In 2011, the founder and CEO of Hermitage, William Browder, hired Russian lawyer Nikolai Gorokhov to finish the work Magnitsky started.  Unfortunately, he met a similar fate when he fell out of a window from his Moscow apartment.  He was to testify in a Moscow court what he knew about the tax fraud scheme, Hermitage and Magnitsky.

Gorokhov was also a key witness in New York in the trial of Prevezon Holdings which was owned by Denis Katsyv.  Prezevon was accused of laundering the ill-gotten gains of the tax fraud by investing in New York City real estate.  Veselnitskaya is the lawyer for the Katsyv family whose patriarch, Pyotr, is the former vice governor of the Moscow region.

The case against Prevezon was complicated from the start.  While the entire tax fraud case may have involved $230 million in funds, of all the money invested in New York real estate by Prevezon, only about $2 million could be definitively traced to the tax fraud.  As for real estate investments in Manhattan itself which falls under the jurisdiction of the SDNY, prosecutors could directly trace only about $600,000.

In effect, although you clearly had a huge tax fraud case and potentially large money laundering case under US jurisdiction, the amounts that could be proven in court were small.  While the press screamed headlines about a $230 million money laundering case, $2 million- at most- was closer to reality.

Two days before Katsyv was to go to trial, the SDNY attorney- Joon Kim- who had succeeded terminated attorney Preet Bharara- settled the case for about $6 million.  In the fever of the Russia-Trump collusion crowd, this signaled to many that something nefarious was afoot since it was the Justice Department of Jeff Sessions who had settled the case.  They proclaimed that the SDNY settled the case for pennies on the dollar.

In reality, what we had was a US Attorney- Bharara- grabbing a $600,000 toe of a $230 million scheme and forcing it into a US court.  Given the refusal by officials in Moscow to turn over important documents, foot-dragging in other areas, and the loss of key witnesses, the SDNY was left with evidence that would have put the best of juries to sleep given the method of the laundering scheme through various shell companies before making its way to Prezevon.  Before Bharara was fired, this was a very real concern by him.

To have gone to trial, there was a serious risk that they would have lost the case.  Most of these documents in question which proved the laundering scheme were in Russian making it even more likely a jury would have discounted the government’s case.  While the media was holding up Bharara as some martyr/hero, there were many who helped develop the case coming to the conclusion that this was no slam dunk.  This was known while Bharara was employed by the Justice Department.

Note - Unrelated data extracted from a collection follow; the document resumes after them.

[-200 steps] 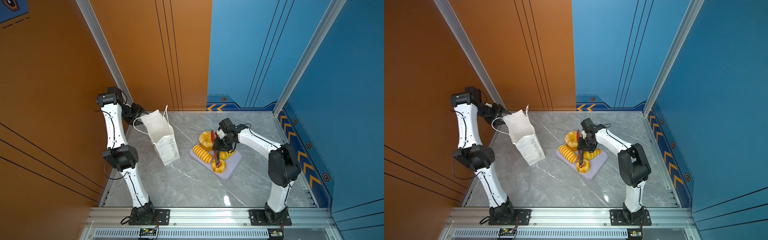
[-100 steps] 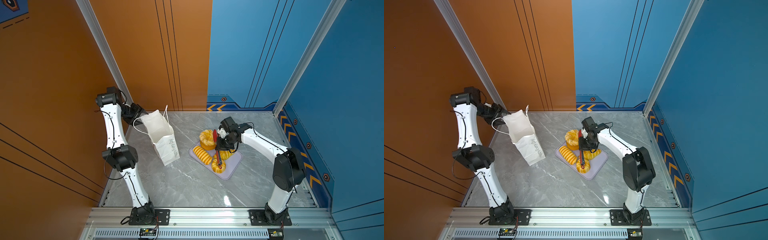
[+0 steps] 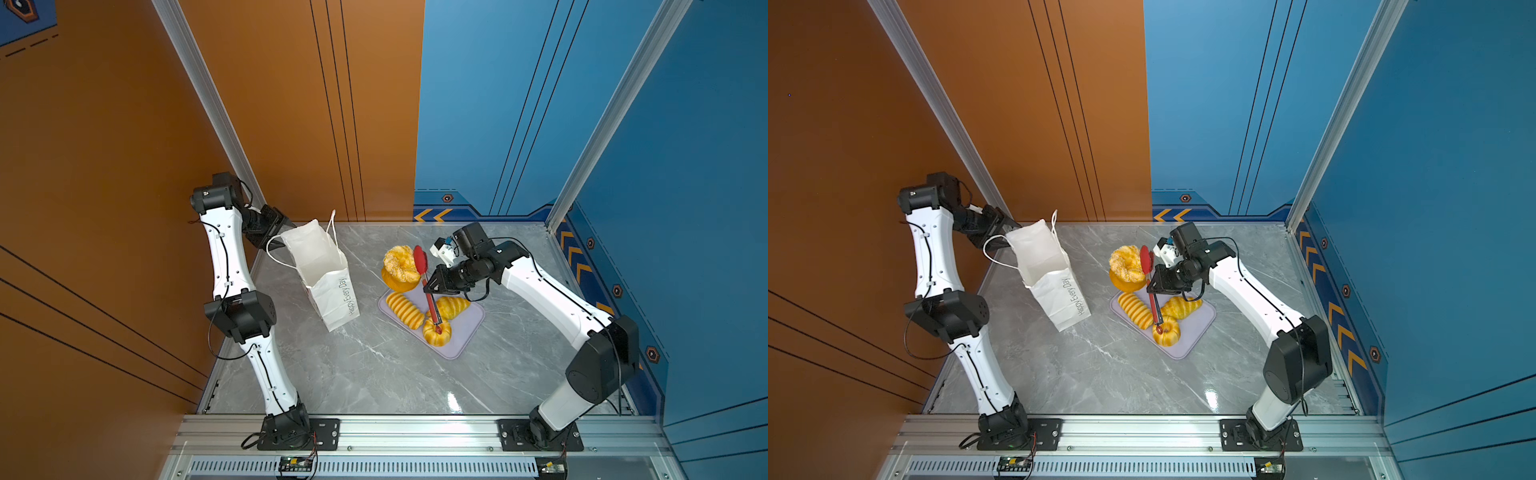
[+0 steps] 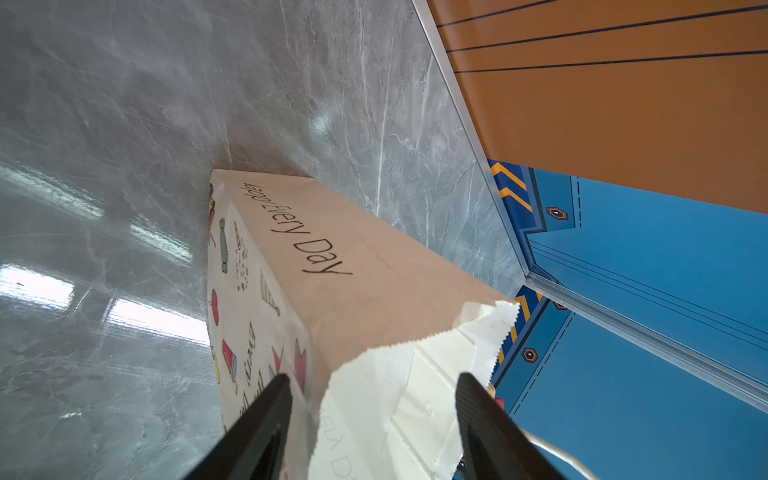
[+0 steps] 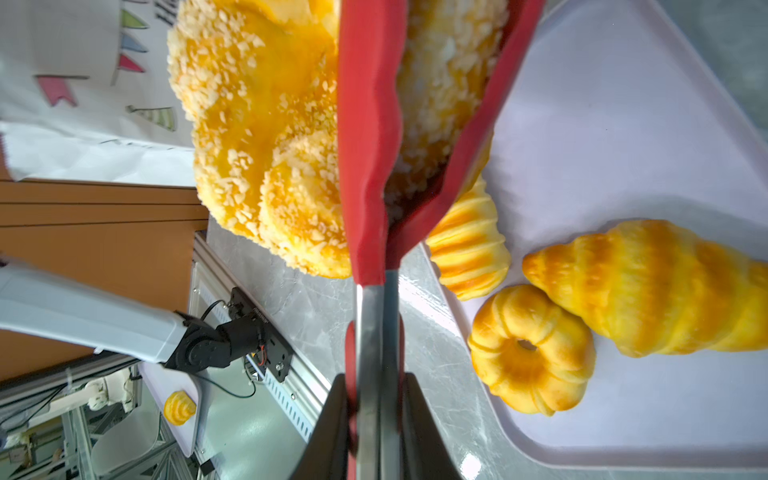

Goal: Pack bread into a paper bag
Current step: Pick up the fake bread from the plate, then place the fake bread in the paper bag.

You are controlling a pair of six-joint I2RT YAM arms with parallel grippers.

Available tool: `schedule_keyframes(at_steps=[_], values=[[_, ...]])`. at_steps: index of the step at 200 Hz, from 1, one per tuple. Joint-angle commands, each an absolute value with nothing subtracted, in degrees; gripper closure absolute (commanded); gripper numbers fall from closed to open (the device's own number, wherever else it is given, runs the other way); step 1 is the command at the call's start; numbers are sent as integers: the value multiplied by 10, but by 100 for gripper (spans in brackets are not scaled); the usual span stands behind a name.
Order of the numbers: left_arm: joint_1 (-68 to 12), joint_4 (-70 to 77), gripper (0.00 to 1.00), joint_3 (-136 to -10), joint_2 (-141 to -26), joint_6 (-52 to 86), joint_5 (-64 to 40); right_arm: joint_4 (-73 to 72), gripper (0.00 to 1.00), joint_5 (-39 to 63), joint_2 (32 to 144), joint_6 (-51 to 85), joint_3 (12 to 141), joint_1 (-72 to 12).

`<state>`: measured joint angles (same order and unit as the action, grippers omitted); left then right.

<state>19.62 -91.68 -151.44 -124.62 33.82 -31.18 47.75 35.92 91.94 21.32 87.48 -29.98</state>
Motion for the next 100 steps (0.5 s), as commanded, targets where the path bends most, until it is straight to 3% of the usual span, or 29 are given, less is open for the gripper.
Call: schedule_keyframes(at_steps=[1,46,100], values=[[199,-1035,34,-1528,-1246,326,-325,455,100,452,854,201,897,-316],[198,-1035,34,-1530,-1245,326,-323,394,100,511,809,245,905,-365],[193,-1035,34,-1528,-1243,325,-326,329,100,519,880,278,987,-455]])
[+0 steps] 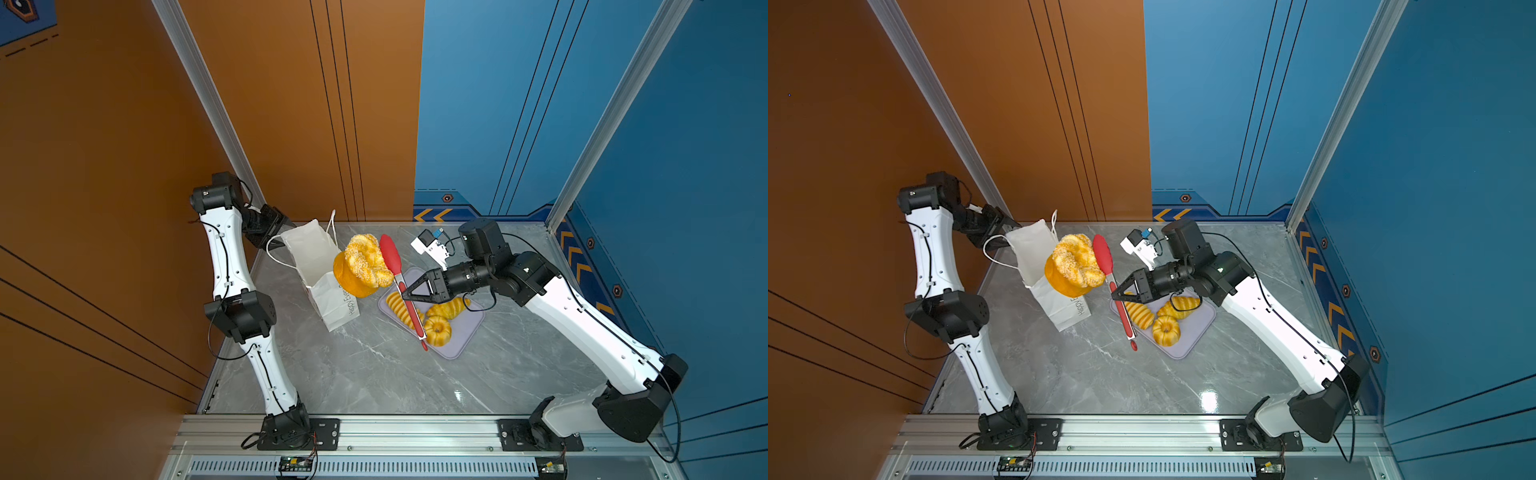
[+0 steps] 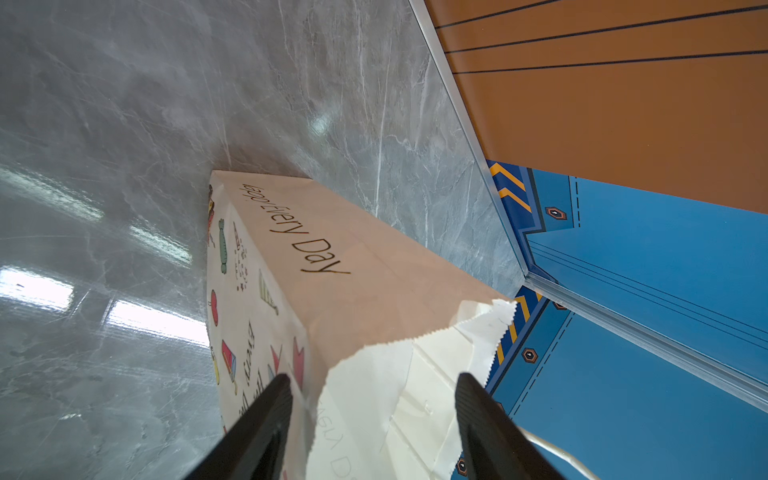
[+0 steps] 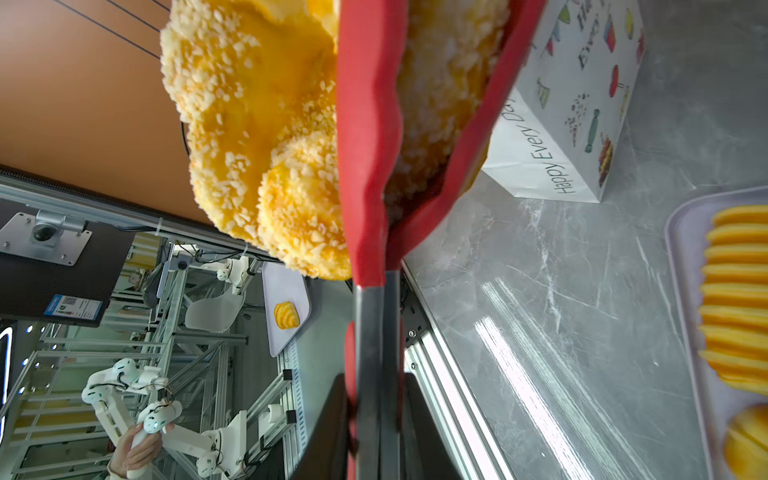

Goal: Pack bread into a paper bag
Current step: Place the fake bread in the paper bag.

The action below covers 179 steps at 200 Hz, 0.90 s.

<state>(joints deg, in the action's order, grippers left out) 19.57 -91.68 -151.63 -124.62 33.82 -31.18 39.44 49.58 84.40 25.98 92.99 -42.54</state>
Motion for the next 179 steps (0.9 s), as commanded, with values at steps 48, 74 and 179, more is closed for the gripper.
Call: schedule_keyframes(at_steps=[48,74,179], values=[[182,-1035,34,-1526,-1238,325,-331,329,100,501,999,285,1117,-481],[182,-1035,34,-1525,-1234,323,-334,330,100,487,1058,288,1166,-475],[185,-1035,35,-1520,-1222,322,-346,405,100,388,1192,265,1321,-444]])
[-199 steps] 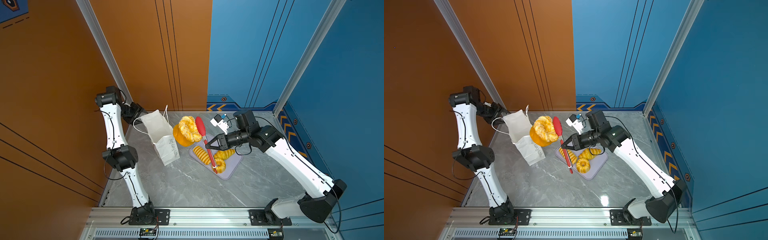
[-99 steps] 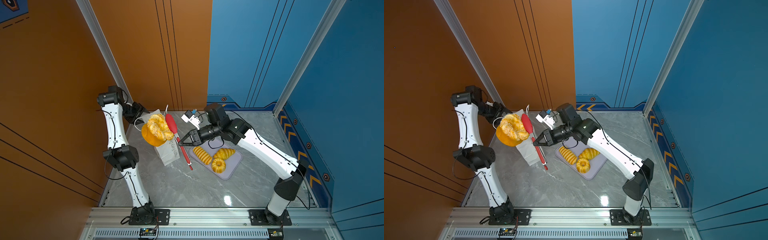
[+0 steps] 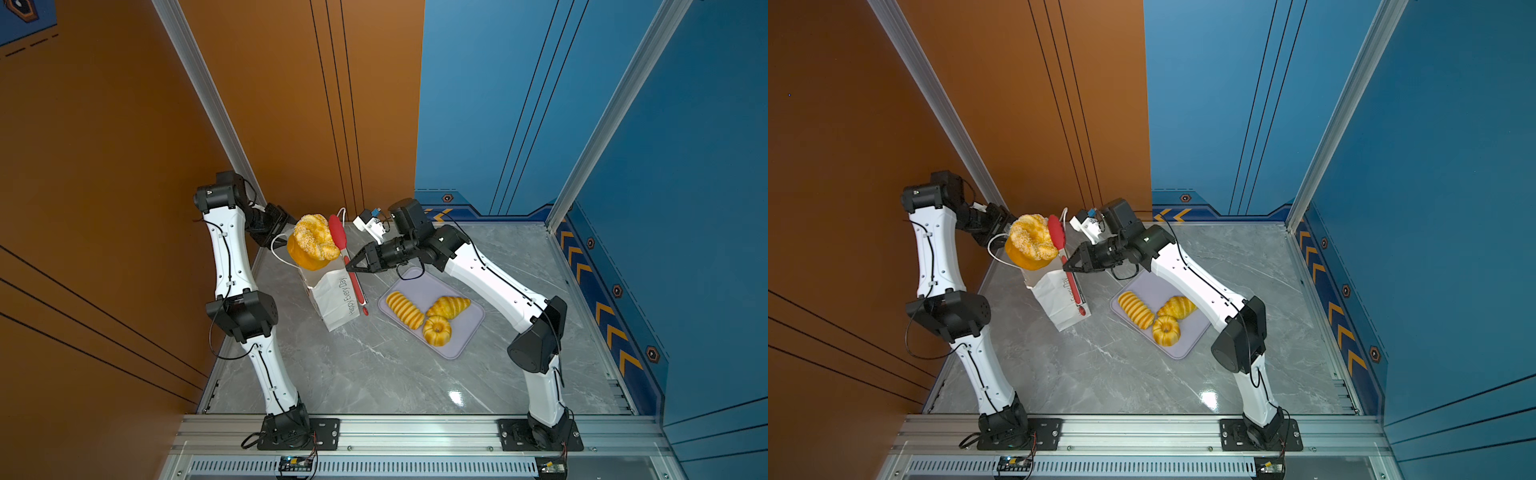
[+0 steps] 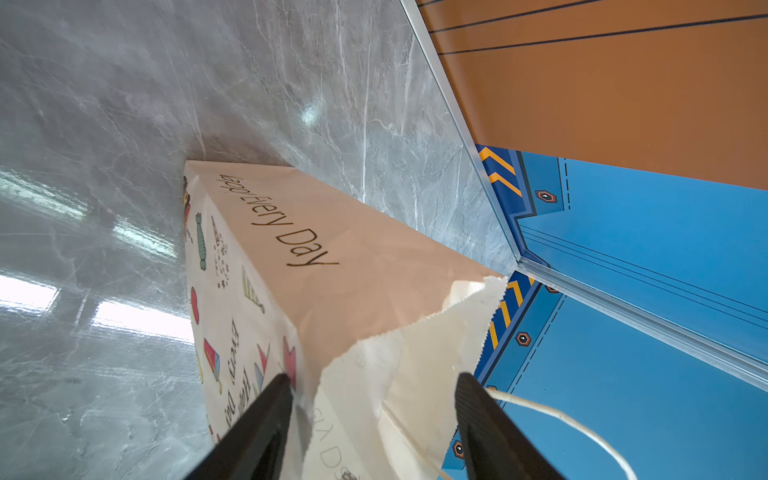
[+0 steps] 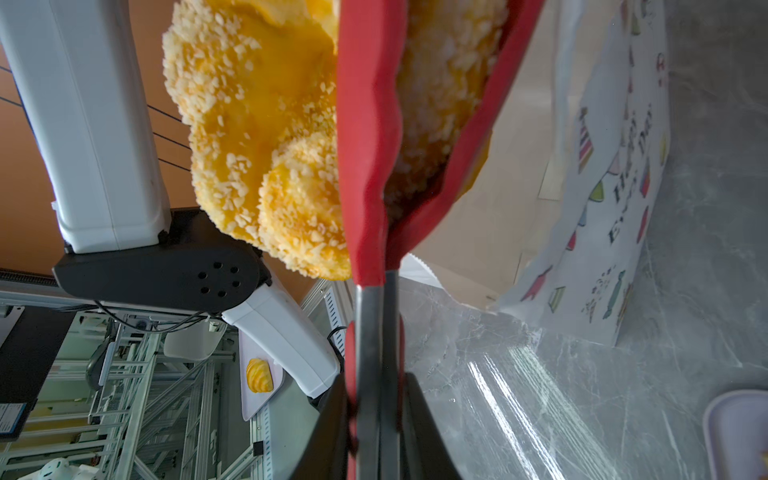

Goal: Pack bread into a paper bag
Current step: Place the fake bread in the paper bag.

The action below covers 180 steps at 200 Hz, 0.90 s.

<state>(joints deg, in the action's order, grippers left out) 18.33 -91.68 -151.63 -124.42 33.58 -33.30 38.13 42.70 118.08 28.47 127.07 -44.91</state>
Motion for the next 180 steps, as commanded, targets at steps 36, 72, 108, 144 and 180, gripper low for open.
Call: schedule_keyframes(at_steps=[36,72,108,144,180], values=[[187,-1035,34,-1518,-1220,322,-350,438,100,356,1218,253,1331,-442],[187,-1035,34,-1518,-1220,322,-352,471,100,318,1222,232,1331,-453],[189,-1035,34,-1518,-1223,321,-352,488,100,304,1215,217,1328,-459],[190,-1034,34,-1518,-1224,322,-354,488,86,315,1215,220,1331,-465],[192,-1034,35,-1518,-1225,321,-354,487,82,320,1216,220,1336,-470]])
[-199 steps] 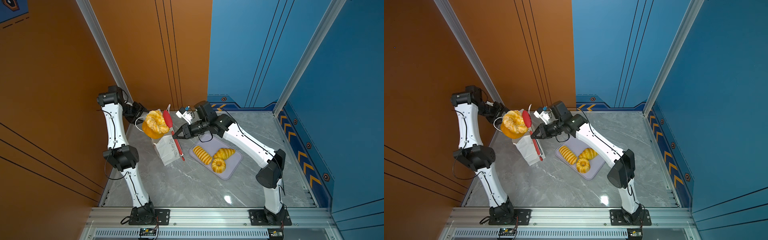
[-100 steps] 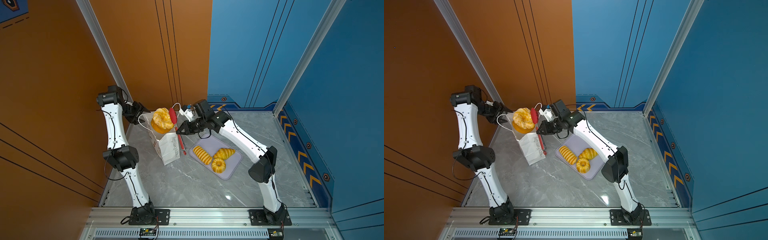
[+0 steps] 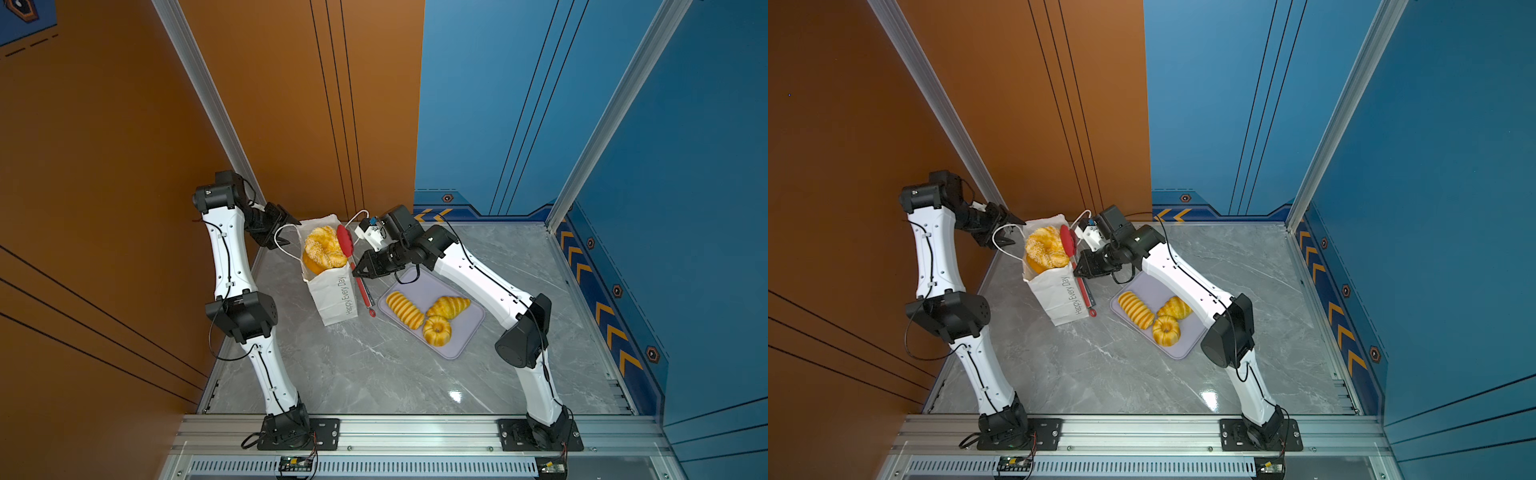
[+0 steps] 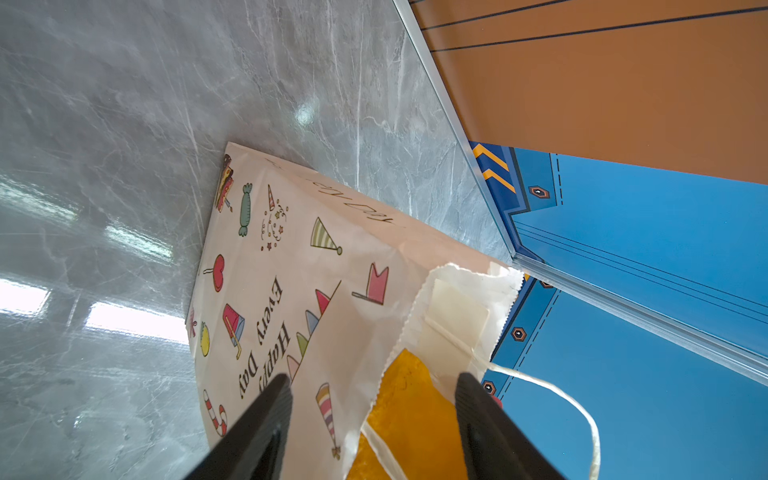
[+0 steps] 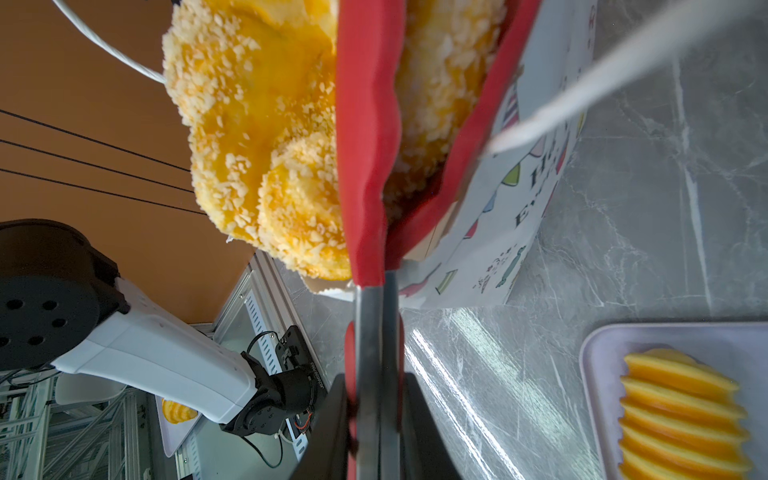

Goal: Pack bread into a paper bag
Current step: Place the fake bread in the paper bag.

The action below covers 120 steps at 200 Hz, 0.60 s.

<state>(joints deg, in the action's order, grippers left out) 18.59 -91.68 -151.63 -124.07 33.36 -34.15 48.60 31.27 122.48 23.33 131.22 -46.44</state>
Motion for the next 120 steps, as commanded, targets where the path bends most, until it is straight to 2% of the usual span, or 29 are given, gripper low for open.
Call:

Another major consideration was that a loss in court in the United States would have set back efforts in other jurisdictions.  Most of that money stolen in the tax fraud case was, in fact, laundered through shell corporations and eventually found its way into major banks in Germany, France, Great Britain and Eastern European countries.  Some of the money has even been traced to South Korea’s Samsung.  In other words, why upset those investigation efforts for $600,000?

Furthermore, Joon Kim has stated that there was no need to contact the DOJ or Jeff Sessions before making the decision to settle the case before trial.  US attorneys do this all the time and often without approval from the Department of Justice.  Even if they had contacted Sessions or the DOJ, given the risk of a trial loss, jeopardizing other larger investigations elsewhere, and the relatively small amount involved, they would have signed off on the settlement anyway.

The case was settled for a little under $6 million which is three times the amount of alleged total funds laundered by Prezevon.  That is the maximum allowed (treble damages).  And since only about $600,000 could be definitively proven, it is more than 10 times the amount.

The only things that makes this remotely suspicious are Veselnitskaya being one of Katsyv’s lawyers, Jeff Sessions being Attorney General, and the firing of Preet Bharara.  To illustrate the non-controversy here, Bharara congratulated his successor, Joon Kim, for settling the case as he did.  Even martyr/hero Bharara knew what other rational people not susceptible to conspiracy theory knew.